Okay, so we just stared at the pale green wall when we were flying, but we were flying for Chrissakes. We flew all over the world. We flew to China and France and I played with the knobs and said, Ladies and gentlemen, we will be experiencing some turbulence. When we were out of the turbulence, Uncle Thoby headed for the beverage cart. My dad said, Anywhere but London. Uncle Thoby, when he walked down the aisle, pretended to lose his balance. Steady on, Airbus 320.

After I finished reading Come, Thou Tortoise, I went poking around for reviews of it and was interested to discover a thoroughly unsympathetic one from Lucy Ellmann, currently basking in critical acclaim for her recent novel Ducks, Newburyport. If for some reason you think that two novels with animals in the title are likely to have something in common, you are wrong: based at least on my reading of the first 100 pages of Ducks, NewburyportCome, Thou Tortoise is pretty much the anti-Ducks, Newburyport — and so it makes perfect sense that Ellmann didn’t like it:

We’re warned of this on the back: “A novel of love and lettuce … a warm-hearted, funny and wise book.” People who prefer unwise books, not about lettuce, may find themselves begging by the end – like the guy stuck all night in the perfume section of the department store – “Quick, give me some sh*t!”

It also makes perfect sense, then, given how much I enjoyed Come, Thou Tortoise, that I didn’t like those 100 pages of Ducks, Newburyport at all. (I might like them better eventually — we’ll see.) The two books represent profoundly contrasting sensibilities: assuming Ellmann in 2009 was about the same kind of writer she is in 2019, assigning her to review Come, Thou Tortoise is a bit like using sandpaper to clean a window.

love-lettuceMaybe the Grant – Ellmann (dis)connection is a red herring. Certainly I’m not in a position to sort it out definitively until (unless) I finish Ducks, Newburyport. For now I really just want to report how much fun I had reading Come, Thou Tortoise, a book I never would have picked up if a wise and witty student hadn’t recommended it to me. It looks twee, for one thing, plus it’s about Newfoundland and I don’t usually get along well with Canadian regional fiction.

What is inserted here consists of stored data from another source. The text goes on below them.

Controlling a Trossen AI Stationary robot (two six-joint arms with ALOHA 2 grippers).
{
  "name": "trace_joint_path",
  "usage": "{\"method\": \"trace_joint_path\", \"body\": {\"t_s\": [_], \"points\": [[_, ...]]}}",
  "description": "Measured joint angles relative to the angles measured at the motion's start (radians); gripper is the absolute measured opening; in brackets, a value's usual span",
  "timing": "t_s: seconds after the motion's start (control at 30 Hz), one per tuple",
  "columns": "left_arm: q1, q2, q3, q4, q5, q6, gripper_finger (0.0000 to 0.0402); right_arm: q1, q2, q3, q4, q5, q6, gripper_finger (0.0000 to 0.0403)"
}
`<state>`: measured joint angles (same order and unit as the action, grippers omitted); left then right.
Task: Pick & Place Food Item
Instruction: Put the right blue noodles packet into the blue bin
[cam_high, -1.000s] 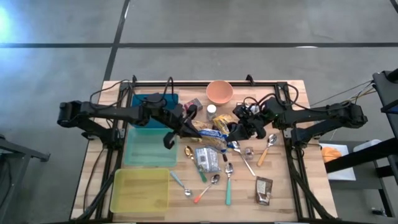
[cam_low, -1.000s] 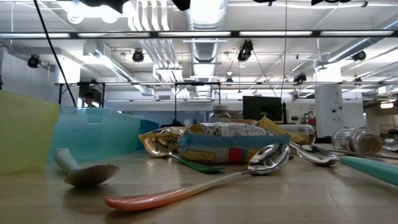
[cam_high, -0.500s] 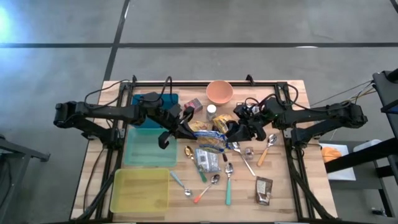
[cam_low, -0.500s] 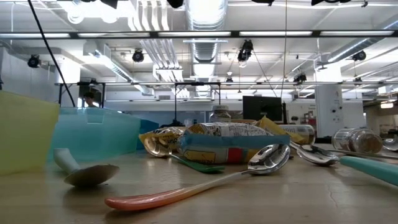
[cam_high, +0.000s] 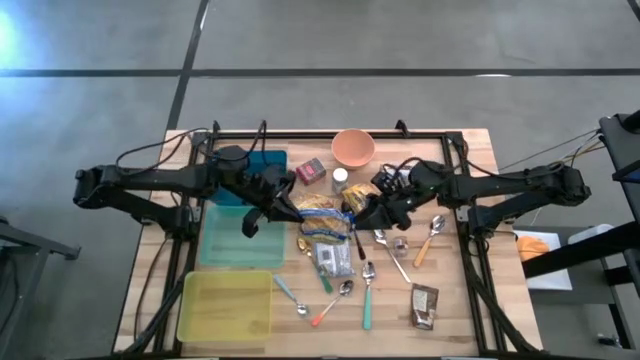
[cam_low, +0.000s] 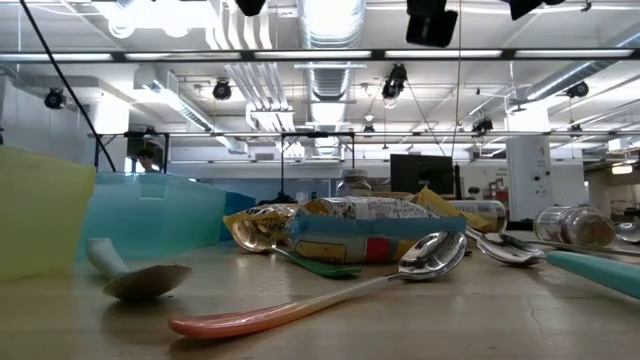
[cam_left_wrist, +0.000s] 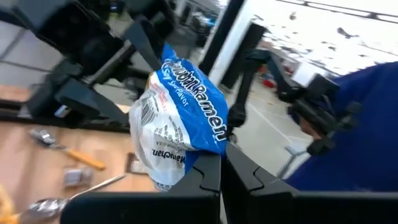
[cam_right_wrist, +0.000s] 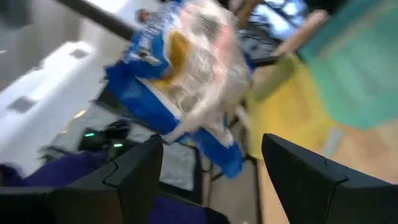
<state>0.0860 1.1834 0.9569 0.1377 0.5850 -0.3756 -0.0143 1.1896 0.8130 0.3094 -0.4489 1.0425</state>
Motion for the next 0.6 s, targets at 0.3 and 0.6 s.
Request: {"method": "trace_joint_path", "body": {"t_s": [0.3, 0.6], "points": [[0.001, -0.121, 0.000, -0.242, -0.294, 0.012, 0.0000, -0.008, -0.003, 0.000, -0.007, 0.077, -0.007, 0.0270], [0.029, -0.188, 0.000, -0.552, -0.633, -0.107, 0.0000, -0.017, -0.004, 0.000, -0.084, 0.153, -0.010, 0.0270]]}}
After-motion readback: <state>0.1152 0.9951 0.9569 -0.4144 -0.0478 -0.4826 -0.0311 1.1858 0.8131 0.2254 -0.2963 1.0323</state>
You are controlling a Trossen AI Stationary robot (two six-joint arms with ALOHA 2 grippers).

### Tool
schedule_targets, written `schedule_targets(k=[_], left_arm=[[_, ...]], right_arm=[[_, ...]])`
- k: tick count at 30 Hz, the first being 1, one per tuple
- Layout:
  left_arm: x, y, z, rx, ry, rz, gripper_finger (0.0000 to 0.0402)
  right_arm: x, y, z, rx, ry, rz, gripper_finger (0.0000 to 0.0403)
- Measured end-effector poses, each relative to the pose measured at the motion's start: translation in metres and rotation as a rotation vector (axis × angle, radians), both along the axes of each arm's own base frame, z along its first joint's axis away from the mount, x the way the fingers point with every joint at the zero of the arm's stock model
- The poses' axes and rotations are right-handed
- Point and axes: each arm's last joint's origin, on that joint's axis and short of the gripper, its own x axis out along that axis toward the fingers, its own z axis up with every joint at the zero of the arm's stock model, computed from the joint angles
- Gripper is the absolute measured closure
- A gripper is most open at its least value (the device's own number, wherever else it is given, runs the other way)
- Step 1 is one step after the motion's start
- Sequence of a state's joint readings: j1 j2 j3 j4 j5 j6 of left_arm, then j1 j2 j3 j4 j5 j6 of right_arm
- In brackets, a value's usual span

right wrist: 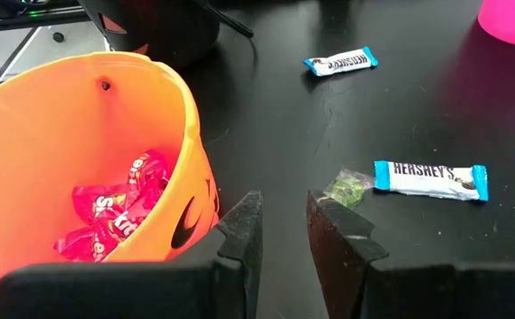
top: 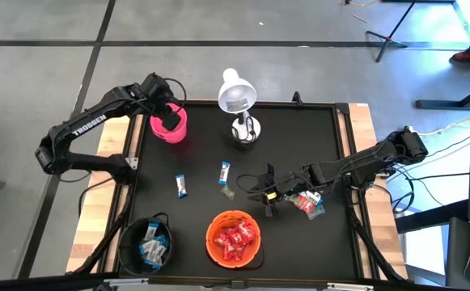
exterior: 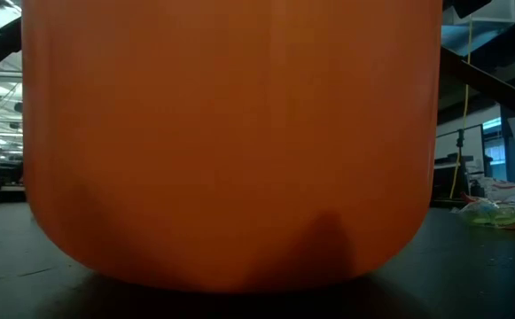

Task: Sort candy
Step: Put the green candy into the pink bucket, then put the white candy into the black bucket

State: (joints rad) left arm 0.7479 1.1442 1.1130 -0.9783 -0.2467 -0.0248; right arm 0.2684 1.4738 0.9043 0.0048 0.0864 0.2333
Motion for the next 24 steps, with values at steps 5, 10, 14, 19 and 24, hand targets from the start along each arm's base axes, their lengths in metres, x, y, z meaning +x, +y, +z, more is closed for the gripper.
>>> schedule_targets(k=[5,10,14,19,24], left_arm=[[0.002,-0.002,0.001,-0.043,-0.063,-0.061,0.0256],[0.014,-0.028,0.01,-0.173,-0.241,-0.382,0.0257],[0.023,-0.062,0.015,-0.211,-0.26,-0.565,0.0258],[0.037,-0.108,0.014,-0.267,-0.226,-0.706,0.0259],[0.056,-0.159,0.002,-0.25,-0.114,-0.829,0.0259]], right_arm=[[0.0,0.0,0.0,0.0,0.0,0.0,0.0316],[0.0,0.0,0.0,0.0,0.0,0.0,0.0316],[0.0,0.0,0.0,0.005,0.0,-0.006,0.0316],[0.0,0.0,0.0,0.018,0.001,-0.021,0.0316],[0.0,0.0,0.0,0.019,0.0,-0.022,0.0316]])
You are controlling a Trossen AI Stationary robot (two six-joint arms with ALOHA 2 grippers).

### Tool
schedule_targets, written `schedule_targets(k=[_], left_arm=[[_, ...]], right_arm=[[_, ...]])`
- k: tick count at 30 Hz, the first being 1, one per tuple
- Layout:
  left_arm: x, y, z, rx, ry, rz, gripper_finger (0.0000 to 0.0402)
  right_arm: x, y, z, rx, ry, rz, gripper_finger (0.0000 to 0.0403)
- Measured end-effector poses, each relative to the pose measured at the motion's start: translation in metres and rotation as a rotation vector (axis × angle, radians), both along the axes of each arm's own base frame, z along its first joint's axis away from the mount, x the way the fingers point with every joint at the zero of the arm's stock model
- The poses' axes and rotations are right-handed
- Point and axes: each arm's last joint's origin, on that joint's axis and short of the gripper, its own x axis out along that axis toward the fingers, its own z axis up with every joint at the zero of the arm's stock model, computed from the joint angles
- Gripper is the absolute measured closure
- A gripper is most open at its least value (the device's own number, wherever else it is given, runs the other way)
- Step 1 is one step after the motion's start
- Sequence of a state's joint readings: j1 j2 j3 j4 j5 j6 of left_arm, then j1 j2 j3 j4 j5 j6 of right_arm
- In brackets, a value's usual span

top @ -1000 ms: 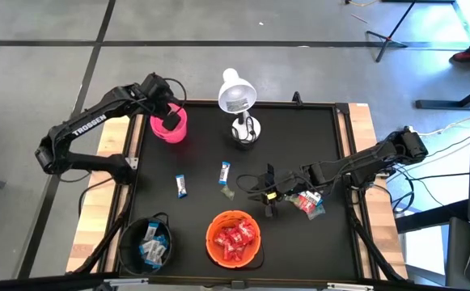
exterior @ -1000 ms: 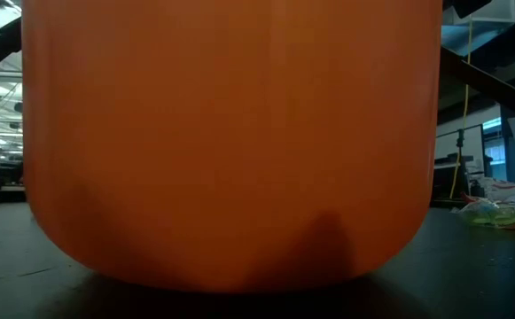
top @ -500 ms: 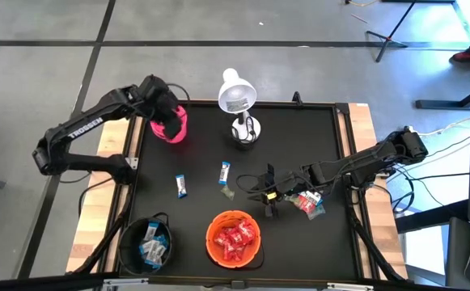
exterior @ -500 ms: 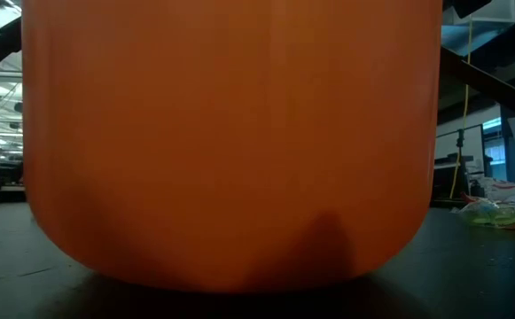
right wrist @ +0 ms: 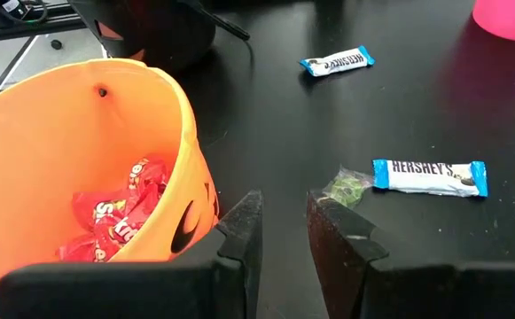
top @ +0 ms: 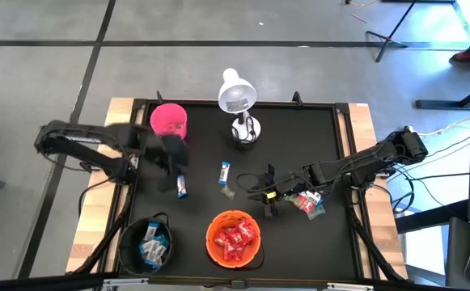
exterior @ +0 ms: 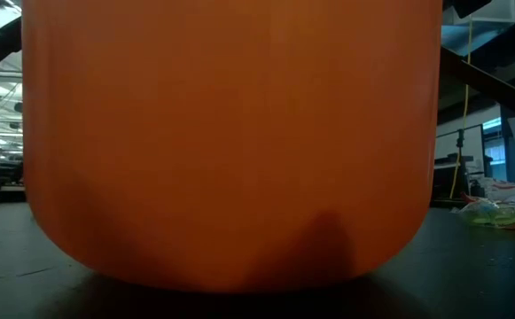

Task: Sort candy
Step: Put the white candy into the black bucket

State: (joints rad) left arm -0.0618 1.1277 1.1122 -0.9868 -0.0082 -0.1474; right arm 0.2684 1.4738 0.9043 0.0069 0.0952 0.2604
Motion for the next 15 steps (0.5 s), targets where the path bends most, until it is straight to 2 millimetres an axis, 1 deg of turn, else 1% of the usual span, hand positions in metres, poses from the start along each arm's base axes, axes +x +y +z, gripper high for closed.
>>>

A comic novel with a talking turtle, a narrator named Audrey but known (fondly and, as it turns out, appropriately) as “Oddly,” and an eccentric cast of Newfoundlanders? It sounds all wrong for me, and yet I loved it, even though there are some things about it (including Winnifred, the hyper-articulate tortoise) that I’m not sure would stand up to the kind of strict scrutiny that demands a thematic porpoise, sorry, purpose, for every detail. That kind of wordplay is another  possibly indefensible but persistently charming feature of the novel — Audrey’s father, for example, has fallen into a comma, sorry, coma:

Uncle Thoby is stepping up the sinking stairs. Oddly. I am hugged into his noisy coat.

You said it was a comma.

I know, but it’s over.

Period.

Audrey has returned to St. John’s because her father was struck by a Christmas tree that was sticking out of a passing truck. Back home with Uncle Thoby, she has to adjust to the reality of his death while surrounded by places, objects, and people that remind her of their life together. The novel moves back and forth between that painful present struggle with grief and her family history, including Uncle Thoby’s arrival and incorporation into their eccentric household.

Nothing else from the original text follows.